The Relationship Between
Diabetes and Bad Breath

If you have both Diabetes and bad breath, you may have Diabetic Ketoacidosis. This should definitely give some cause for concern. On the other hand, having bad breath does not necessarily mean you have Diabetes.



About 12 years ago, long before I was diagnosed as being diabetic, I complained to my doctor about a funny metallic taste in my mouth as well as halitosis. One of the things he tested was my blood sugar. As it turned out, I was not diabetic. I simply treated the symptoms, and everything worked out just fine.

Now that I am a diabetic, I try to take better care of myself and educate myself regarding diabetic complications and their symptoms. If I ever experience Diabetes and bad breath at the same time again, I'll have a full understanding of the risks and potential complications.

The following information has been provided by MedlinePlus®, a service of the U.S. National Library of Medicine and the National Institutes of Health. I hope that it will educate you and help you to take better care of yourself. If you are experiencing both Diabetes and bad breath, this information could save your life.

Diabetic Ketoacidosis, also referred to as DKA or Ketoacidosis, is a complication of diabetes caused by the buildup of by-products of fat metabolism (ketones), which occurs when glucose is not available as a fuel source for the body.

People with diabetes lack sufficient insulin, a hormone the body uses to process glucose (a simple sugar) for energy. When glucose is not available, body fat is broken down instead. The by-products of fat metabolism are ketones. When fat is metabolized, ketones build up in the blood and "spill" over into the urine. A condition called ketoacidosis develops when the blood becomes more acidic than body tissues.

Blood glucose levels become elevated (usually higher than 300 mg/dL) because the liver produces glucose to try to combat the problem and because cells cannot take up that glucose without insulin. Diabetic ketoacidosis may lead to the initial diagnosis of type 1 diabetes, as it is often the first symptom that causes the person to come to medical attention. It can also be the result of increased insulin needs in someone already diagnosed with type 1 diabetes. Infection, trauma, heart attack, or surgery can lead to diabetic ketoacidosis in such cases. This is why it's so important to recognize the simplest things, such as the relationship between Diabetes and bad breath.

People with type 2 diabetes usually develop ketoacidosis only under conditions of severe stress. Poor compliance with diet and treatment is usually the cause when episodes are recurrent.

Symptoms

  • Frequent urination or frequent thirst for a day or more
  • Fatigue
  • Nausea and vomiting
  • Muscular stiffness or aching
  • Mental stupor that may progress to coma
  • Rapid deep breathing
  • Fruity breath (breath odor) [Definite relationship between Diabetes and Bad Breath]

Additional symptoms that may be associated with this disease:

  • Headache
  • Decreased consciousness
  • Breathing - rapid
  • Breathing difficulty - lying down
  • Low blood pressure
  • Appetite - loss
  • Abdominal pain

Signs and tests

  • Low blood pressure
  • Rapid heart rate
  • Signs of dehydration
  • High blood glucose (above 300 mg/dL)
  • Presence of glucose and ketones in urine by home or office testing
  • Serum potassium (may be elevated)
  • Serum amylase (may be elevated)
  • Arterial blood gas (reveals pH of less than 7.3)

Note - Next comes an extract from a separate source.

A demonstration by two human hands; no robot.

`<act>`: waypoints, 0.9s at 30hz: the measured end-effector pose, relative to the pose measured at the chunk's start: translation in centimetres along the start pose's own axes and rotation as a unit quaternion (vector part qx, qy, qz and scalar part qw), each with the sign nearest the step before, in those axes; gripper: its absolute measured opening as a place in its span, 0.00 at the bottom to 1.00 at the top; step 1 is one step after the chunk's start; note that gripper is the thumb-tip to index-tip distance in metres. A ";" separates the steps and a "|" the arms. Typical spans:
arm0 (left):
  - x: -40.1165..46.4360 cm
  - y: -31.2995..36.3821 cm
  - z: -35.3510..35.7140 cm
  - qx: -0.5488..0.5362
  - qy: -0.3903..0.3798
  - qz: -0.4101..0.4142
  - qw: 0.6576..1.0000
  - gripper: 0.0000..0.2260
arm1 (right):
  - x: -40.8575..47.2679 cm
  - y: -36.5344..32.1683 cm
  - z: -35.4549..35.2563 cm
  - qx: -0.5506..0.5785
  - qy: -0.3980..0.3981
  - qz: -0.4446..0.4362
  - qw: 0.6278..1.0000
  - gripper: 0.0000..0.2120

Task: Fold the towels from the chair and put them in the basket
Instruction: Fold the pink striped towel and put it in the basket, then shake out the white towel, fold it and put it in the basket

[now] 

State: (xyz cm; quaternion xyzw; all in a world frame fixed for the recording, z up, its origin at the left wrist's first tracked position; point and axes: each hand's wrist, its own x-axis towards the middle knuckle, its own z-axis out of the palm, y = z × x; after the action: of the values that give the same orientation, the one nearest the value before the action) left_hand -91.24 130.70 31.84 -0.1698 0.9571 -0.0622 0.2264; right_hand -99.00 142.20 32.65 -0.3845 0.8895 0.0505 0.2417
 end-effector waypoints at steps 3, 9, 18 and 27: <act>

This disease may also alter the results of the following tests:

  • Urine pH
  • Sodium - urine
  • Serum sodium
  • Potassium - urine
  • Serum phosphorus
  • Serum magnesium - test
  • CSF collection
  • CO2

Treatment
The goal of treatment is to correct the elevated blood glucose level by giving additional insulin, and to replace fluids lost through excessive urination and vomiting. A person with diabetes may be able to recognize the early warning signs and make appropriate corrections at home before the condition progresses.

If ketoacidosis is severe, hospitalization is required to control the condition. Insulin replacement will be given, fluid and electrolytes will be replaced, and the cause of the condition (such as infection) will be identified and treated.

Expectations (prognosis)
Cell damage from acidosis can lead to severe illness or death. Improved therapy for young diabetics has decreased the death rate associated with this condition. However, it remains a significant risk in the elderly and in people who fall into a profound coma when treatment has been delayed.

Complications

  • Heart attack
  • Death of bowel tissue due to associated low blood pressure
  • Renal failure

Calling your health care provider
This condition can become a medical emergency. Call your health care provider if you notice early symptoms of diabetic ketoacidosis.

Go to the emergency room or call the local emergency number (such as 911) if nausea, vomiting, fruity bad breath, mental stupor, difficulty breathing, or decreased consciousness occur.

Prevention
Diabetics should learn to recognize the early warning signs and symptoms of ketoacidosis. Measurement of urine ketones in people with infections or people on insulin pump therapy can give more information than glucose measurements alone.Even something as simple as recognizing the relationship between diabetes and bad breath could save your life or the life of someone you love.